| name | entry-restructurer |
| description | Restructure Marie Bashkirtseff diary entries with proper frontmatter and paragraph clustering. Use when original entries need format standardization. |
| allowed-tools | Read, Edit, Write, Grep, Glob |
Entry Restructurer
You restructure Marie Bashkirtseff diary entries to conform to the canonical format with proper frontmatter and paragraph clustering.
Your Task
Given a diary entry file path, restructure it to follow the canonical format. You will:
- Ensure frontmatter exists and is complete
- Properly cluster paragraphs with correct numbering
- Ensure ONE empty line between paragraph clusters
- Ensure NO empty lines within a paragraph cluster
Canonical Format
Overall File Structure:
---
YAML frontmatter
---
%% CCC.PPP1 %%
%% [#tags] %%
%% annotations %%
First paragraph text (usually heading/date)
%% CCC.PPP2 %%
%% [#tags] %%
%% annotations %%
Second paragraph text
[^footnote_id]: Footnote text
%% CCC.PPP3 %%
...
Frontmatter Template:
The authoritative spec is docs/FRONTMATTER.md. The current schema (see e.g. content/_original/001/1873-01-11.md):
---
date: 1873-01-11
entry_id: "1873-01-11"
carnet: "081"
location: Nice
locations: [Nice, Promenade_des_Anglais]
entities:
people:
- Duke_of_Hamilton
places:
- Nice
workflow:
research_complete: true
linguistic_annotation_complete: true
last_modified: 2026-02-10T23:30:00
modified_by: RSR
para_start: 1
para_end: 7
---
Do NOT use the obsolete fields title:, book:, top-level people:/places:/themes:, or status: — entity lists live under entities:, workflow state under workflow:.

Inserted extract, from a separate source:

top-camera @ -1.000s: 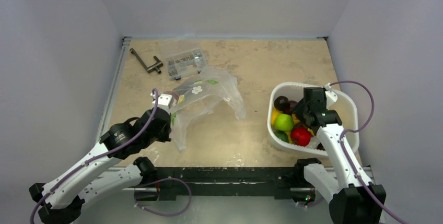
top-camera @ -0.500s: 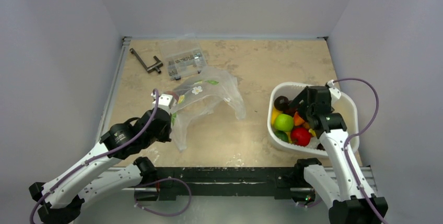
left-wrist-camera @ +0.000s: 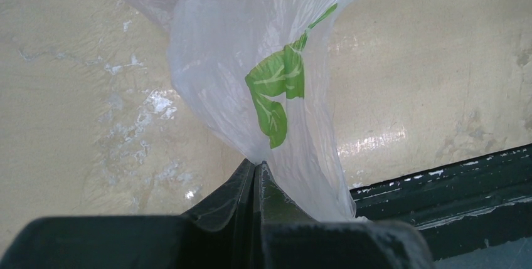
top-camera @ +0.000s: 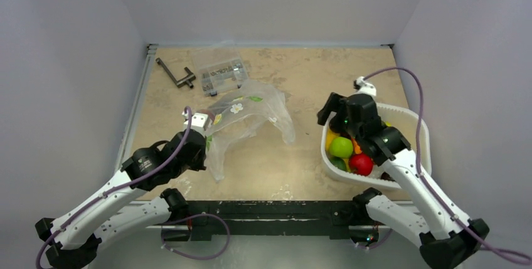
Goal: Take the fake fruits out of the plastic bag
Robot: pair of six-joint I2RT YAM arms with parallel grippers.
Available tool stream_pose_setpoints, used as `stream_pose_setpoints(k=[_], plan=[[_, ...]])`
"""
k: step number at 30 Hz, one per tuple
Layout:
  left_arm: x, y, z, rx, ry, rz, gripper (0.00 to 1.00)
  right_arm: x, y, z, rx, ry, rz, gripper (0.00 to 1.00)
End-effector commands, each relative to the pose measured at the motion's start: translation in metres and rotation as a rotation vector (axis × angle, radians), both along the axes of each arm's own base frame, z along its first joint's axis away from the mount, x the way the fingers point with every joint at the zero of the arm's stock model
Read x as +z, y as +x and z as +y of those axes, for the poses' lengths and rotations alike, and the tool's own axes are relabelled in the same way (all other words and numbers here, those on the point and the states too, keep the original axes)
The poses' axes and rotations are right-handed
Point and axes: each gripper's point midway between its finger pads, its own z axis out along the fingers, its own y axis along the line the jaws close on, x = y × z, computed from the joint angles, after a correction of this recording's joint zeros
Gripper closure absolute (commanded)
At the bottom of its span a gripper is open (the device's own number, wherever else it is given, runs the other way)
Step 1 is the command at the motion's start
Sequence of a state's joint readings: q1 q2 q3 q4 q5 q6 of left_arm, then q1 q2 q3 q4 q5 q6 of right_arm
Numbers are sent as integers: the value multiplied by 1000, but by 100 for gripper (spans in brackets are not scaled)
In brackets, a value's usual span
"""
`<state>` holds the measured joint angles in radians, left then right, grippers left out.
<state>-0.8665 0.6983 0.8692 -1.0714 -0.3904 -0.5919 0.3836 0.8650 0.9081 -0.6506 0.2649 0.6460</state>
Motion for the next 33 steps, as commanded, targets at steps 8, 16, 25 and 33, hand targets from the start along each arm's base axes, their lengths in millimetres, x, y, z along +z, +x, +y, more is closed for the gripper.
stream_pose_setpoints(k=[8, 16, 25, 33], plan=[[9, 3, -1, 26, -17, -27, 100, 64, -48, 208, 583, 24, -295, 19], [9, 3, -2, 23, -6, -24, 100, 54, -65, 298, 714, 9, -387, 41], [13, 1, 0, 24, -22, -36, 100, 33, -39, 340, 631, 80, -521, 47], [68, -13, -27, -24, -297, -48, 100, -3, -23, 368, 622, 154, -463, 48]])
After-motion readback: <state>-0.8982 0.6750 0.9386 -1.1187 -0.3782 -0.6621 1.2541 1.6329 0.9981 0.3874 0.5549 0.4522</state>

para_start: Required — paragraph numbering is continuous across the entire carnet, so every entry after the first starts mid-sequence. Check the previous entry's para_end (or last paragraph ID) to determine the correct value. Validate with just check-para-start {carnet}.
After setting static fields, run just update-frontmatter {carnet} to populate calculated fields (counts, Marie's age).
Paragraph Cluster Structure:
A paragraph cluster contains:
- Paragraph ID (first line):
%% CCC.PPPP %% — 3-digit carnet number, 4-digit zero-padded paragraph number (e.g. %% 081.0003 %%). Some older files still use 2-digit IDs or [//]: # (NN.XXXX) markers — preserve the file's existing ID values (don't renumber), but use %% ... %% format for anything you add.
- Tags line(s) (optional):
%% [#Tag1](path) [#Tag2](path) %% — may span several lines
- Annotations (any number, in order: LAN, RSR, RED, CON):
%% YYYY-MM-DDThh:mm:ss TYPE: note %%
- Original French text (one or more lines)
- Footnotes (if any):
[^CC.PP.N]: Footnote text
Critical Rules:
- NO empty lines within a cluster
- ONE empty line between clusters
- Paragraph ID is ALWAYS the first line of the cluster
- All annotations come BEFORE text, never after
- Footnotes belong with the paragraph they reference
Date Heading: First Paragraph Cluster
CRITICAL: The date heading (e.g., # Samedi 11 janvier 1873) is:
- Its own paragraph cluster - the FIRST paragraph after frontmatter
- A tiny cluster - just the paragraph ID and the heading text
Example:
---
date: 1873-01-12
...
---
%% 001.0008 %%
# Dimanche 12 janvier 1873
%% 001.0009 %%
%% [#tags] %%
A la musique on a beaucoup parlé...
DO NOT remove the date heading from the text body. Keep it as a paragraph AND mirror it in frontmatter.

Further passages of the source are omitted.